Background

Homologous recombination (HR) is a critical step for DNA repair, and certain types of cancers are HR defective, including BRCA1/2 deficiency [1, 2]. Poly (ADP-ribose) polymerase (PARP) plays a key role in the repair of DNA single-strand breaks (SSBs) [1], and PARP inhibition leads to the accumulation of SSBs, which results in the development of DNA double strand breaks (DSBs) via the collapse of replication forks [35]. Tumor cells lacking functional BRCA1 and BRCA2 are deficient in the repair of DSBs by RAD51-mediated HR, which leads to cell cycle arrest and/or cell death [3]. Thus, targeting the HR defect, which is specific to cancer cells, and causing synthetic lethality by a PARP inhibitor is expected to be a promising therapeutic strategy in selected tumors [2]. Indeed, a PARP inhibitor, olaparib (AZD2281/ KU0059436), showed antitumor activity in cancer patients, especially with the BRCA 1/2 mutations in breast and ovarian cancers [6, 7]. However, BRCA status alone is not necessarily the only predictive biomarker for effective olaparib treatment because various types of genes are known to be involved in the HR process, including PTEN, ATM, RAD51[810]. Therefore, PARP inhibition might be useful for various types of tumors with HR defects, independent of the BRCA status (BRCAness).

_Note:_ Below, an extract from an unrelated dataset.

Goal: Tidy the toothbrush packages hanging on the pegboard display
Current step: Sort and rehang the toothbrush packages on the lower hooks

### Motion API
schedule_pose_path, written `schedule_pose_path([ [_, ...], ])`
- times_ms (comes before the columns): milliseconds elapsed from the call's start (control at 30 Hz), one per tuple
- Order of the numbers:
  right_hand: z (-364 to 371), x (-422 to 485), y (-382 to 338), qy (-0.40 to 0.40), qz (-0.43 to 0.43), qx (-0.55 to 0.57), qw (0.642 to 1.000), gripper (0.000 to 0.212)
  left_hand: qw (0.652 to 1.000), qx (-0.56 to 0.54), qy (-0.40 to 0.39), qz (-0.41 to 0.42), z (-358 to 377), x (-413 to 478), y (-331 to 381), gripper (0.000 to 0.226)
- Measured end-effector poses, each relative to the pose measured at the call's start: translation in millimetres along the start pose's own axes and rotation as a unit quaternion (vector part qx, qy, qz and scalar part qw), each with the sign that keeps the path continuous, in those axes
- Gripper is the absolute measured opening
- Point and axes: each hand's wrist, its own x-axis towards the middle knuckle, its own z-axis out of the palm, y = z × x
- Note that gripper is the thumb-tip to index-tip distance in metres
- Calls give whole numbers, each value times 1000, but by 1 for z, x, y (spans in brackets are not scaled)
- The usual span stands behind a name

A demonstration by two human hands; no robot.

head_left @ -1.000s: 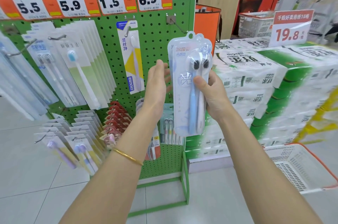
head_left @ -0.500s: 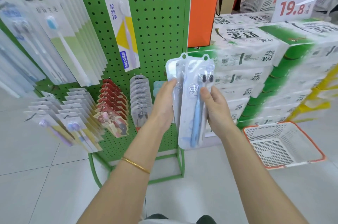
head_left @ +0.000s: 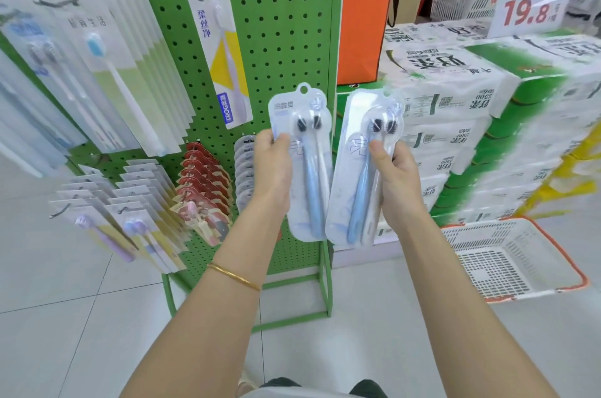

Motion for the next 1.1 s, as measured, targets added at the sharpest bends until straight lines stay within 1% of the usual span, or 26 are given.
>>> schedule_pose_path([
  [67, 8, 5, -15, -21, -36, -20, 999, 26, 998, 17, 50, 24, -3, 6, 10, 7],
  [133, 19, 13, -33, -47, -72, -48, 995, 31, 996, 33, 76, 45, -6, 7, 20, 16],
  [167, 25, 18, -42, -60, -85, -58, 993, 27, 994, 40, 80, 57, -5, 7, 26, 21],
  [233, 37, 27, -57, -79, -105, -67, 989, 10, 992, 31, 84, 86, -4, 8, 38, 25],
  [300, 48, 32, -69, -94, -133, -71, 984, 23, 990, 19, 86, 107, -3, 9, 48, 27],
  [400, 58, 40, -80, -115, -146, -65, 981, 31, 989, 22, 87, 117, -7, 10, 54, 22],
  [467, 61, 46, -81, -121, -150, -73, 978, 44, 989, 28, 91, 116, -10, 11, 54, 17],
  [500, 62, 48, -82, -123, -149, -78, 978, 46, 988, 26, 94, 118, -11, 12, 54, 16],
  [633, 64, 52, -76, -121, -137, -81, 980, 41, 988, 24, 102, 113, -14, 15, 52, 11],
  [733, 64, 57, -67, -119, -121, -88, 982, 32, 988, 30, 102, 109, -15, 16, 53, 12],
  [767, 64, 60, -64, -117, -121, -94, 981, 35, 989, 31, 101, 107, -15, 17, 53, 15],
  [833, 68, 68, -62, -114, -126, -109, 979, 50, 989, 35, 102, 103, -15, 18, 54, 21],
  [867, 71, 73, -61, -112, -128, -118, 978, 54, 989, 37, 104, 100, -16, 18, 53, 22],
  [900, 75, 78, -61, -114, -124, -129, 977, 53, 989, 38, 105, 99, -17, 19, 53, 22],
  [933, 78, 85, -60, -114, -118, -138, 977, 49, 989, 39, 108, 99, -18, 21, 53, 22],
  [1000, 83, 99, -57, -111, -106, -157, 976, 35, 987, 46, 117, 95, -20, 24, 51, 20],
  [1033, 85, 104, -55, -112, -105, -162, 975, 36, 987, 48, 121, 93, -21, 25, 51, 17],
  [1100, 89, 115, -53, -114, -103, -173, 973, 44, 987, 47, 123, 90, -22, 27, 50, 12],
])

Endometrial cancer is the fourth most common malignancy among women in the United States [11]. In endometrial cancer, the constitutive activation of the phosphatidylinositol 3-kinase (PI3K) pathway is induced by various types of alternations, including frequent mutations of K-Ras (10–20%), PIK3CA (25–36%), AKT (2%), and PTEN (34–56%) [1215]. Additionally, the loss of heterozygosity (30–40%) of the PTEN locus at chromosome 10q23.31 is also associated with the inactivation of PTEN [1618].

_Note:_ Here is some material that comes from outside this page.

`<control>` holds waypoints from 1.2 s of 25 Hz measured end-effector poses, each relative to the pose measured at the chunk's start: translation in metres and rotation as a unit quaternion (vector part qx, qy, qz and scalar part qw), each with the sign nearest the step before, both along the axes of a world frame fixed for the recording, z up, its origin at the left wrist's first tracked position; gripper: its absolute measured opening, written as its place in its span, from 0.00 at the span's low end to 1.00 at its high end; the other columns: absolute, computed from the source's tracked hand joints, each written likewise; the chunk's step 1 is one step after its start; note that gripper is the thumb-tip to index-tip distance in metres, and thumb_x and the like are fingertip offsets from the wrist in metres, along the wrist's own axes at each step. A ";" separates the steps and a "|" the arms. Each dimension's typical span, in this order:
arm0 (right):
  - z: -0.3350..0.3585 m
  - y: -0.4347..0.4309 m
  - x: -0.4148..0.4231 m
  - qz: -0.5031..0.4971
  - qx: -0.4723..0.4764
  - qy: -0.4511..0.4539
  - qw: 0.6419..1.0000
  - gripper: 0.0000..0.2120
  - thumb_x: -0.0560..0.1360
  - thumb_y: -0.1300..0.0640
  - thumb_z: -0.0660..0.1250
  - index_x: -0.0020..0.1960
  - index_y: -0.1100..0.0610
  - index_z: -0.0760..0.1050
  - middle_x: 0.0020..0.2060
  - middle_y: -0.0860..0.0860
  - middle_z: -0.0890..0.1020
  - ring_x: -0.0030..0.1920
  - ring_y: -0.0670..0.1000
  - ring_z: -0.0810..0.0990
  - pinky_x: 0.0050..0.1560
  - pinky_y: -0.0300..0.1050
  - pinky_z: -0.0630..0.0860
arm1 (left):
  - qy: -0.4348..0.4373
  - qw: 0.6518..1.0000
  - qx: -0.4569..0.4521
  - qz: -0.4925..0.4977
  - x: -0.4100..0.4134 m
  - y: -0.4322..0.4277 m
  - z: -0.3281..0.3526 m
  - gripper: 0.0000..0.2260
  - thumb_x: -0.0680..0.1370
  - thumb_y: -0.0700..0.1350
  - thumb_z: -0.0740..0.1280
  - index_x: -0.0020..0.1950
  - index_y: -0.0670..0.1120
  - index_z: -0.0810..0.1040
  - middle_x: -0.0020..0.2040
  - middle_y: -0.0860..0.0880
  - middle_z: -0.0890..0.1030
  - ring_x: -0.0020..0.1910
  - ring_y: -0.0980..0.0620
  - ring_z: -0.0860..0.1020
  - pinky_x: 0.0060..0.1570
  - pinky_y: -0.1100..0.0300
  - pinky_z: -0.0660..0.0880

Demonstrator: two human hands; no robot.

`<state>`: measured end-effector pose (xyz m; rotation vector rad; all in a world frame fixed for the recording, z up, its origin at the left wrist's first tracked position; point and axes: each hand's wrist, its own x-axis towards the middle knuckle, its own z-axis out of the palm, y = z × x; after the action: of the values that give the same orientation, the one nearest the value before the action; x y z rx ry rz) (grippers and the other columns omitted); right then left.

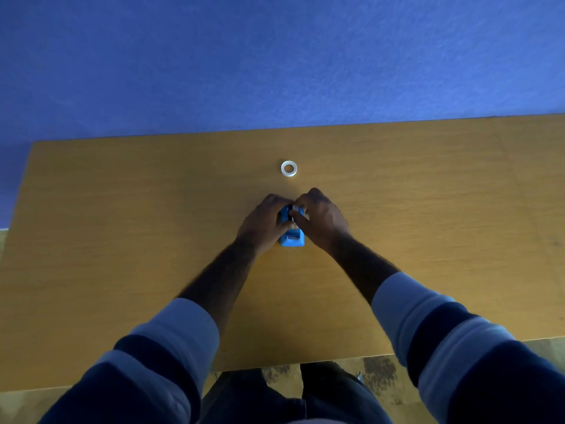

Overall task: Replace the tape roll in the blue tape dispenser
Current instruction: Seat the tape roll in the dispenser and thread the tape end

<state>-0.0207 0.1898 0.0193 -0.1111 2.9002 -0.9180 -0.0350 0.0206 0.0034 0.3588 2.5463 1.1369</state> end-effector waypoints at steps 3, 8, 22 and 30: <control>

In addition to a negative regulator of the PI3K/AKT signaling pathway, PTEN contributes to maintaining genomic stability and DNA repair processes by regulating the expression of RAD51, a key protein in HR DNA repair [19]. The lack of PTEN also impairs CHK1 function, which results in the accumulation of DNA DSBs [20, 21].

Dedes and coworkers showed that PTEN-deficient endometrial cell lines, which fail to elicit RAD51 to DNA damage sites, are sensitive to PARP inhibitors [3]. However, the correlation between PTEN status and RAD51 expression remains a debatable matter. For example, a recent study showed that PTEN deletion is not associated with the loss of RAD51 in prostate cancer cells [22].

The purpose of this study is to clarify the anti-tumor effect of olaparib on a panel of endometrial cancer cell lines and to assess the association among PTEN status, HR repair, and sensitivity to olaparib in endometrial cancer cells.

Methods

Cell lines and reagents

We used 16 endometrial cancer cell lines (Table 1). HHUA was purchased from RIKEN Cell Bank (Tsukuba, Japan). AN3CA, KLE, HEC-1B and RL95-2 were purchased from American Type Culture Collection (Manassas, VA). Ishikawa3-H-12 was a generous gift from Dr. Masato Nishida (National Hospital Organization Kasumigaura Medical Center, Japan). The other 10 cell lines were established by Hiroyuki Kuramoto [23].

Table 1 PTEN status in endometrial cancer cell lines

Histologically, only the HEC-180 cell line was classified as a serous adenocarcinoma; the other cell lines were classified as endometrioid adenocarcinomas. The culture conditions of the 13 endometrial cancer cell lines were described previously [13]. HEC-180, HEC-251, and HEC-265 cells were maintained in Eagle’s MEM with 10% FBS. HEC-6 cells stably expressing wild-type PTEN were generated by a retroviral infection, as described previously [13]. Phoenix cells were transfected with retroviral vectors (pFB-neo) that contained tandem affinity purification (TAP)-tagged wild-type PTEN using Lipofectamine 2000 (Invitrogen, Carlsbad, CA) and the resulting supernatants were used to infect HEC-6 cells. Drug selection was used to purify cell populations after infections by neomycin (500 μg/mL, 7 days).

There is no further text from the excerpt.